In the given figure, circles with centres X and Y touch internally at point Z

Explanation:- 

The problem states that there are two circles, one with center X and the other with center Y, which touch internally at point Z. It is given that seg BZ is a chord of the bigger circle and intersects the smaller circle at point A. The task is to prove that seg AX || seg BY.

Using the theorem of touching circles, we know that points Y, X, and Z are collinear. This implies that the line passing through X and Y passes through Z as well.

Now, let us consider the triangles XAZ and ZBY. By definition, the radii of a circle are equal.

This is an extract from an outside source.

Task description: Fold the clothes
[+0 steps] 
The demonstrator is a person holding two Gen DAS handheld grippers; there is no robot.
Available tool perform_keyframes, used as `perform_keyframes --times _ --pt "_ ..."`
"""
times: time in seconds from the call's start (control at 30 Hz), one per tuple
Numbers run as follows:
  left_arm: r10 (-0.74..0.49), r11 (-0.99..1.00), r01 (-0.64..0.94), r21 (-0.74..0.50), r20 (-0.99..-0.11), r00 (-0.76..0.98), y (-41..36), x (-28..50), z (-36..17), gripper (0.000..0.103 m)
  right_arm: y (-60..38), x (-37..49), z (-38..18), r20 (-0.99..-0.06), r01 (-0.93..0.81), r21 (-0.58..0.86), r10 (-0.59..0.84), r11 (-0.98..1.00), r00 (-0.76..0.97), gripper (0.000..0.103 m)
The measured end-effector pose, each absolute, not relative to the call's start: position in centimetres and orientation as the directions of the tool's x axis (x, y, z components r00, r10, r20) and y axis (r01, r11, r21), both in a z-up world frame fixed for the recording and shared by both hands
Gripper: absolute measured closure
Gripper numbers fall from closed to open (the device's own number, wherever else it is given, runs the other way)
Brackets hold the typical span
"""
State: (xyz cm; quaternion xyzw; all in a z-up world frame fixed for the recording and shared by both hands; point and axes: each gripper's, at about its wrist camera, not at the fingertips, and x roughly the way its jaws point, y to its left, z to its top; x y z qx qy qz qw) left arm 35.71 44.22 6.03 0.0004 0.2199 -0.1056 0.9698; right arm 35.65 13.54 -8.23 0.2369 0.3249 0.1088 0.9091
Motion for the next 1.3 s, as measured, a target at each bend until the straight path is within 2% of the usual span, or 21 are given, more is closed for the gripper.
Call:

Therefore, seg XA ≅ seg XZ, and seg YB ≅ seg YZ. This implies that XAZ and ZBY are isosceles triangles.

From the isosceles triangle theorem, we know that the base angles of an isosceles triangle are congruent. Thus, we can say that ∠XAZ = ∠XZA and ∠BZY = ∠ZBY.

Since ∠XAZ = ∠XZA and ∠BZY = ∠ZBY, we have ∠XAZ = ∠ZBY.

Using the corresponding angle test, we can conclude that seg AX || seg BY, since the pair of corresponding angles formed by a transversal on two lines is congruent.

Therefore, we have proved that seg AX || seg BY.